I'm a highly trained attack cat, who is a professional dog herder. I agree with that assessment.
·AT&T DSL Service
A little nervous aren't they? I wrote a review yesterday about the book and here it is :
"Susan Crawford obviously touched a nerve by the sheer number of astroturfers trying their best to bring bad reviews to a very informing and well-researched book. I'm incensed by the comment by one that "Only 3-5% of homes in the US do not have access to wired broadband services". Not only is that statement misleading by an Amazon commenter but it grossly inaccurate and so far off the cuff that you can't help but to shake your head at that figure. That number that only "3-5%" of homes don't have wired broadband services is so misleading that I fell out of my chair at how wrong that is since the number of Americans in the United States who don't have broadband services is much, MUCH higher than that. Mostly because the prices of broadband services are so expensive. There are currently more than 300 million Americans living in this country, according to official population numbers reported by the government. The FCC reported (per an Ars Technica article published in 2012) that 119 million Americans in the United States lack broadband services.
Tell me something? How does somebody get 3-5% of Americans lacking broadband services when the FCC reported last year that 199 Million Americans lack such services. The last time I checked, and feel free to correct me on this, but 119 million from 300 million is actually closer to 35%, not 3-5%.

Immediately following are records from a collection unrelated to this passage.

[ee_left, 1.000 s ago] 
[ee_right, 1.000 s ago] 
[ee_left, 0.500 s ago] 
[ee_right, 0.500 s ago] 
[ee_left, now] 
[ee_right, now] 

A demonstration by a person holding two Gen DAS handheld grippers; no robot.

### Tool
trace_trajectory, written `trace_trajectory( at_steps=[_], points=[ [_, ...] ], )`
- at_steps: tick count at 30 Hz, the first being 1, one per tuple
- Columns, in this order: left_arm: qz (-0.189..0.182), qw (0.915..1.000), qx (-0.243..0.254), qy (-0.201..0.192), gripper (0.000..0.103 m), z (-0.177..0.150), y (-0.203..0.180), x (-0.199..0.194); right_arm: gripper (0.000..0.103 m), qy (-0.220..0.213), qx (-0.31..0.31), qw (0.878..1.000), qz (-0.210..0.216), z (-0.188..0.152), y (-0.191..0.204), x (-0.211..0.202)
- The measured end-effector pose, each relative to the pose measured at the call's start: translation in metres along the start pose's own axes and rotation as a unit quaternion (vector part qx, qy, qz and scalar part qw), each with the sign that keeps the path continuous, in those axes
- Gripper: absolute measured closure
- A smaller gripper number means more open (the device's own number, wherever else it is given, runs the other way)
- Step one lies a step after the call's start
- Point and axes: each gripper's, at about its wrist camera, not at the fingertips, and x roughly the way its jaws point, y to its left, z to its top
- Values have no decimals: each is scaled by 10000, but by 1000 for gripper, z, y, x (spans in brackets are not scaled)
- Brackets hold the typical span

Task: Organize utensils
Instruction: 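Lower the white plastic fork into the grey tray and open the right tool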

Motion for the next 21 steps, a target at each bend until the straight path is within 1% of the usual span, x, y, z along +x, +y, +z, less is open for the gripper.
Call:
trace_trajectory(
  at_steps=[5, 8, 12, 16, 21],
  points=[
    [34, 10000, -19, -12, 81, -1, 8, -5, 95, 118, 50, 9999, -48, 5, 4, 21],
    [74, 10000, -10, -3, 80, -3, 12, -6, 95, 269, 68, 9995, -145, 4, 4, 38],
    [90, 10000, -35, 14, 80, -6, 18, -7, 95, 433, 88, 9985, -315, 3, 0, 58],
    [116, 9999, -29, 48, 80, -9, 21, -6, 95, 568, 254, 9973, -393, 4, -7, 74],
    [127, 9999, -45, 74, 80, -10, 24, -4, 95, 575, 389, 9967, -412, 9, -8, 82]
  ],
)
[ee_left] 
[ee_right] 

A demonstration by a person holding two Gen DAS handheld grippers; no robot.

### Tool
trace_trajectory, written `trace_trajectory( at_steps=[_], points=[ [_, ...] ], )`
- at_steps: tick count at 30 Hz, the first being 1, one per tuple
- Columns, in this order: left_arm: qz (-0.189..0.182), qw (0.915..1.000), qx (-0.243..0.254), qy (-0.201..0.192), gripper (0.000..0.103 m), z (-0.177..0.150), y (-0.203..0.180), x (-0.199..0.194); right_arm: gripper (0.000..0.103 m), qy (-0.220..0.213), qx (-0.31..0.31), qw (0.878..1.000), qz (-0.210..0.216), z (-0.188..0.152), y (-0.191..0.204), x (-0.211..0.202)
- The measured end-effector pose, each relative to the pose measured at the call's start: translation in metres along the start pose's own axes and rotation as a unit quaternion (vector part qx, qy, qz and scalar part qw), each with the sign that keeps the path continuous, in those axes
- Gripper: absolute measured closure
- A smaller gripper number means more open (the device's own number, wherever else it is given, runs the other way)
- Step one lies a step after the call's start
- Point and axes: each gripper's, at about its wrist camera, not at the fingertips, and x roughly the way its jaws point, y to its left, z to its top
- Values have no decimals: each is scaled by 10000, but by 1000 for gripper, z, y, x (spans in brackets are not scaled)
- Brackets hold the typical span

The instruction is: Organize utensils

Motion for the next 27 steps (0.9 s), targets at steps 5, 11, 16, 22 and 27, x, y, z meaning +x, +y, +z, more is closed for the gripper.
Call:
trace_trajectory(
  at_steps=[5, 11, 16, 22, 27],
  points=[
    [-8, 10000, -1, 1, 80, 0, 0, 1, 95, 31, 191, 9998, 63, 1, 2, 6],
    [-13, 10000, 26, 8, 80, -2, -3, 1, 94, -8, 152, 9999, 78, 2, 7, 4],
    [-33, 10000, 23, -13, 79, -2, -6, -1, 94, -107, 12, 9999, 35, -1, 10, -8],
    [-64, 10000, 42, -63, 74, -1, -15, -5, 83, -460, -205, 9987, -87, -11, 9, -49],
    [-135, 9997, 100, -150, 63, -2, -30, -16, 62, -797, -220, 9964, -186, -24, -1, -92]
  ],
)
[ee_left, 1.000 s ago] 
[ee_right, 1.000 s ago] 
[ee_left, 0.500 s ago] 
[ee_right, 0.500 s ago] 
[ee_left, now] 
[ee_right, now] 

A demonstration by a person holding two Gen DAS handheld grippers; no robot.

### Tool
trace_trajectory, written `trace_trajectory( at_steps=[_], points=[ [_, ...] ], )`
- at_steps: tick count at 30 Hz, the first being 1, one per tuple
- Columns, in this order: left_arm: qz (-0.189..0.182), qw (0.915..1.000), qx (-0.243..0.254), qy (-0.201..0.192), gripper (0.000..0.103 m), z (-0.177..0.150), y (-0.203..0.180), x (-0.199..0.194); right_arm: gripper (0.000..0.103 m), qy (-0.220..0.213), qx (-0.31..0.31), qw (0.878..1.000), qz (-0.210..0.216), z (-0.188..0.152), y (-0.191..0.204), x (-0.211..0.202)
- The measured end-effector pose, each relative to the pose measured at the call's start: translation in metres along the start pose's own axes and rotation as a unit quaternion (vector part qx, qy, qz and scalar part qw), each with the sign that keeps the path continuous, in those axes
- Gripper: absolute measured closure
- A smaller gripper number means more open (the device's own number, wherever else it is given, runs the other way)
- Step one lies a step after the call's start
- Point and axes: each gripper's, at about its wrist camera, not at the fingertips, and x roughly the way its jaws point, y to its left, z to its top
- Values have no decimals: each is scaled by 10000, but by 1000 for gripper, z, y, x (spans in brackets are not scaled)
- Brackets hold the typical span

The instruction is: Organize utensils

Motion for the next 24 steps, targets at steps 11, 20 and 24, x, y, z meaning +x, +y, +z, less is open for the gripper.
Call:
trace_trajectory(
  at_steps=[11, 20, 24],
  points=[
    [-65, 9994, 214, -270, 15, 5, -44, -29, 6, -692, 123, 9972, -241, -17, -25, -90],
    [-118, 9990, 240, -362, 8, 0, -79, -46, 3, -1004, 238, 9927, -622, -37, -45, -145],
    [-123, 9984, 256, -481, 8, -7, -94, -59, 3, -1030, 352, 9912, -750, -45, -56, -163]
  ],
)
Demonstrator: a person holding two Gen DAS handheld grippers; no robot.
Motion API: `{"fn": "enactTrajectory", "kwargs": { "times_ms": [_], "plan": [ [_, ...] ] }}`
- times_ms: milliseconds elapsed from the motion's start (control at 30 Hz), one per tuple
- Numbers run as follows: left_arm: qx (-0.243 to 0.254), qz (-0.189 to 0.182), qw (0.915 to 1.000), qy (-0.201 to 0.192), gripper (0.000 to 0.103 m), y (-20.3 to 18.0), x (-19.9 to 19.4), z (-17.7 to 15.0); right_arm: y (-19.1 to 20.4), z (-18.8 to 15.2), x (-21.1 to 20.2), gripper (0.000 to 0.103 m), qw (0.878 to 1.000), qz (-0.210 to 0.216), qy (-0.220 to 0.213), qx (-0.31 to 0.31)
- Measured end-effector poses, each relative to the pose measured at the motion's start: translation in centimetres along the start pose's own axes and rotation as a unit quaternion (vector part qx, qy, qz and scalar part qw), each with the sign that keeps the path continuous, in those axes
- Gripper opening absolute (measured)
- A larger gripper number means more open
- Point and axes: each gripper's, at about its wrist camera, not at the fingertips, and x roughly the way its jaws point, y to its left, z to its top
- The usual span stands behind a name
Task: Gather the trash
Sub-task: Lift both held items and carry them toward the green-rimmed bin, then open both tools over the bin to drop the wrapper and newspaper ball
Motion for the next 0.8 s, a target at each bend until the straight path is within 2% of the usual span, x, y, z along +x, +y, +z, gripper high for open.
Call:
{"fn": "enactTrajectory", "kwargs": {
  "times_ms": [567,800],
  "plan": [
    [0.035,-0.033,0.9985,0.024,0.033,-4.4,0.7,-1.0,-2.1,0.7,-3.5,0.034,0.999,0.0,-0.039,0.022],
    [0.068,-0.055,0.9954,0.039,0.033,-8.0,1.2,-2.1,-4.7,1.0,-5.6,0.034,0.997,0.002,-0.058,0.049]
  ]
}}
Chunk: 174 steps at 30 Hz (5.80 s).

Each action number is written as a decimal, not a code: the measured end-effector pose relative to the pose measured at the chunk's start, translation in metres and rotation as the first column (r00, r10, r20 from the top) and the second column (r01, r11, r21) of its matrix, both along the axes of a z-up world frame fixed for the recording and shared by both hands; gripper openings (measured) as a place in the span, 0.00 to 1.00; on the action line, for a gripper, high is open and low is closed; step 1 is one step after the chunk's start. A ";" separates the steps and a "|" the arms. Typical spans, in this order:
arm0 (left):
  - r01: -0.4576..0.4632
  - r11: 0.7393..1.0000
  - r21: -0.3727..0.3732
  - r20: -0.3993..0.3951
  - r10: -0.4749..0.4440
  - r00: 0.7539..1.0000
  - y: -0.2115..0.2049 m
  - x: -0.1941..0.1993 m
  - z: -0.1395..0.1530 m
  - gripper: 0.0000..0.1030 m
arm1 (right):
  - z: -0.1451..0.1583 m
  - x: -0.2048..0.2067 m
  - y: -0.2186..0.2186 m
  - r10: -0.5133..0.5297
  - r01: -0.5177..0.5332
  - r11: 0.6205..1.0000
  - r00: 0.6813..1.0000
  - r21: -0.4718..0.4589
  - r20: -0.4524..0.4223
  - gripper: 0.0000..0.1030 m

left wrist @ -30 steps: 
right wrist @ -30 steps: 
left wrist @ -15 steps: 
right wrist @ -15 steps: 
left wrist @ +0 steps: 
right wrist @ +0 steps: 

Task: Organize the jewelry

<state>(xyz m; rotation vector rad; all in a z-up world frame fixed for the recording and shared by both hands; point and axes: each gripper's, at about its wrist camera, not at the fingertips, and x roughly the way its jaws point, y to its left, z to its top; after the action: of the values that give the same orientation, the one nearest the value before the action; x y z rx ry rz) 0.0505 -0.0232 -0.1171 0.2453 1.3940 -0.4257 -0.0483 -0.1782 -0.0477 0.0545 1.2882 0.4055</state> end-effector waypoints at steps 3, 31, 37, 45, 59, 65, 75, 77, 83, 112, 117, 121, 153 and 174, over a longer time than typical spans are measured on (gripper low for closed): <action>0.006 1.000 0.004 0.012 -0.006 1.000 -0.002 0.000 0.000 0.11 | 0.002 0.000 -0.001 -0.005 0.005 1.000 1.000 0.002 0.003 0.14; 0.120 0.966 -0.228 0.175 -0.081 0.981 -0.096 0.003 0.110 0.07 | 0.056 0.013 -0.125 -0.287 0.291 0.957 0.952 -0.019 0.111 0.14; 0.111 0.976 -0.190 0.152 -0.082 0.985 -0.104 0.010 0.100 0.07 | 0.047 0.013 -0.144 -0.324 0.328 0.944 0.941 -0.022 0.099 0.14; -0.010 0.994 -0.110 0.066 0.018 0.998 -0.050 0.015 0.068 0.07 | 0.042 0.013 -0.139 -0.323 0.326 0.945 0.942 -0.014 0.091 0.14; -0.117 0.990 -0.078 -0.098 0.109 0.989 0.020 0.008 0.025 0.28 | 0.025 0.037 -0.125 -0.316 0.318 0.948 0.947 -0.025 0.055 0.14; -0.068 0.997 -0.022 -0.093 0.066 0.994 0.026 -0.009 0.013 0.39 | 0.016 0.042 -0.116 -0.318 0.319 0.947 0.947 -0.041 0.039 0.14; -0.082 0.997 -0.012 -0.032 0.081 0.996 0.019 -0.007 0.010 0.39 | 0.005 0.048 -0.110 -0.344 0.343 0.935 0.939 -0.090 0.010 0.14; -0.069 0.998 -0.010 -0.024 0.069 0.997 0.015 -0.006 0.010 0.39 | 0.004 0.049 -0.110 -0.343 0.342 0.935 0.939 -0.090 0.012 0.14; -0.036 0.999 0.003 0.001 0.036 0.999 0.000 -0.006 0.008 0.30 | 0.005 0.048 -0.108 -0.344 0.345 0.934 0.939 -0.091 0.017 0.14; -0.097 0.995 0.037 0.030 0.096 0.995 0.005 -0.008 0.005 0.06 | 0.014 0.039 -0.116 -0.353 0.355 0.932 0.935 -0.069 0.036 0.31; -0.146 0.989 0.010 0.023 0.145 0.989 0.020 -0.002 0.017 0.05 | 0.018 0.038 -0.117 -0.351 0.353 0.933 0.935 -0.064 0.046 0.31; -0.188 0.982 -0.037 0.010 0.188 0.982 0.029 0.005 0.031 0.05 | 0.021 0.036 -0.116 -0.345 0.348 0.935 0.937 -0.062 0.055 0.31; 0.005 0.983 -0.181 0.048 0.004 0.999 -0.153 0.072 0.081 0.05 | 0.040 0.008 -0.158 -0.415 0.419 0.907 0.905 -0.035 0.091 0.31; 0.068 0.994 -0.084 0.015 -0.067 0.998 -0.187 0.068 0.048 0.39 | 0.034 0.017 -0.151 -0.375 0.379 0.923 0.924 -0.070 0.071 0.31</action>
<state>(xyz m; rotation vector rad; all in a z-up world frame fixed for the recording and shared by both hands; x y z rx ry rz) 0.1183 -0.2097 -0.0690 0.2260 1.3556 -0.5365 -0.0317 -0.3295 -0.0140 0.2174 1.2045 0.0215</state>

I live in the San Francisco Bay Area and have AT&T as my dsl internet provider. For $46.00 dollars a month, I get a lousy less than 3-meg speed and what's worse is that AT&T cannot increase it to 6-meg. I honestly wish that AT&T would just sell off their dsl and copper infrastructure to sonic.net. I have friends who have sonic and their service is not only more than double the speed, robust and reliable over AT&T, but much cheaper. AT&T : you advertise U-verse in my area and yet it's not available, and your high-speed internet as best in it's class. We pay $46.00 dollars a month for less than 3-meg speed and barely does it ever hold up to your greedy lying promises. You also have a 150GB monthly cap in place which you don't tell your subscribers about.
This is highway robbery. No wonder the big telecoms are paying astroturfers and lobbyists to give bad reviews to this book. They're nervous. And they should be."
Saint Paul, MN
Re: A little nervous aren't they?
said by TIGERON:Maybe it was a typo
The last time I checked, and feel free to correct me on this, but 119 million from 300 million is actually closer to 35%, not 3-5%.